I was wondering if there was a language which would qualify as C with lambdas. To expand on that notion, I'm specifically looking for a language with manual memory management like plain C, functions as a first class citizen and eventually closures (although I'm not sure how that would fit with the manual memory management).<p>The reason why I really like C is that it's possible to finely tune data structures and optimize both for spatial and temporal complexity. However, the inability to use more abstract constructs such as lambdas and closures are in some cases a real PITA.<p>If this hasn't been done, any ideas why ? Is it technically feasible ?
======
JoachimSchipper
Look at Apple's blocks (LLVM/Darwin and FreeBSD only, I believe), GCC's
anonymous or nested functions (may be supported by LLVM too, they tend to copy
GCC language extensions), and (a very restricted subset of) C++.

Also note that C is easy to parse. It's definitely possible to write a C-to-C
compiler that supports parts of Apple's syntax (e.g. "oneFrom = ^(int anInt) {
return anInt - 1; };"), just by replacing every ^ by a function pointer to a
function defined at the end of the current file.

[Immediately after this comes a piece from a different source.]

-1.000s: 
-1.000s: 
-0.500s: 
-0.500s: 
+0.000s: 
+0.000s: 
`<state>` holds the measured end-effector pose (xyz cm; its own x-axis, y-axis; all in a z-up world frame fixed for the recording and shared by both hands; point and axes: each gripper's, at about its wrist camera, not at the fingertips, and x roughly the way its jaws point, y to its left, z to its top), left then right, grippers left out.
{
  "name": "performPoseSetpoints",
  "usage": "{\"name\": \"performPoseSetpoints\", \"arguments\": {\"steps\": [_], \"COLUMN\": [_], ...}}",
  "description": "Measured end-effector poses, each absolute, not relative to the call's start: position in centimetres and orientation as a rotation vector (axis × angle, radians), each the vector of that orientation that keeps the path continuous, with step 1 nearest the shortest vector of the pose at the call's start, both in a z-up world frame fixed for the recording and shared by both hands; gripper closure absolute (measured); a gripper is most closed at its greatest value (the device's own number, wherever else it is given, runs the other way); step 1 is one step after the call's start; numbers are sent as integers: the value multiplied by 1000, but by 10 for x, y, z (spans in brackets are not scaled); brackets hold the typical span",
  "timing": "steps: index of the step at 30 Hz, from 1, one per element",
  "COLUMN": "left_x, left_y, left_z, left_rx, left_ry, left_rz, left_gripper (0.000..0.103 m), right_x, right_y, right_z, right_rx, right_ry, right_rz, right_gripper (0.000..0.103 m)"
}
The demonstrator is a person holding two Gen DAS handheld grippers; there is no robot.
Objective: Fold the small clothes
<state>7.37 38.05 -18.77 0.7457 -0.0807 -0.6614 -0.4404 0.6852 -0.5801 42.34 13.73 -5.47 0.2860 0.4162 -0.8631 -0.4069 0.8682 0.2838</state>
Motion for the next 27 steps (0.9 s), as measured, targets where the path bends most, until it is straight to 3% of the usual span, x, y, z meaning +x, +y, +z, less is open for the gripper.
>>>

Of course, blocks is much more than that (e.g. includes memory management),
and there _is_ a reason for that...

------
tom_b
Have a look at:

[http://stackoverflow.com/questions/208835/function-
pointers-...](http://stackoverflow.com/questions/208835/function-pointers-
closures-and-lambda)

This may help your thoughts in this direction. I'm beginning to think that
lambdas/closures/function pointers are design techniques that we should be
more fully exposed to in many languages. Of course there are trade-offs and
limitations regardless of programming language, but it seems like you can get
the most mileage maybe of _thinking_ about your program design in those
techniques rather than requiring some specific implementation of a lambda or
closure structure.

I'm not expert in this area - look into it more, write something up, and post
back to us here.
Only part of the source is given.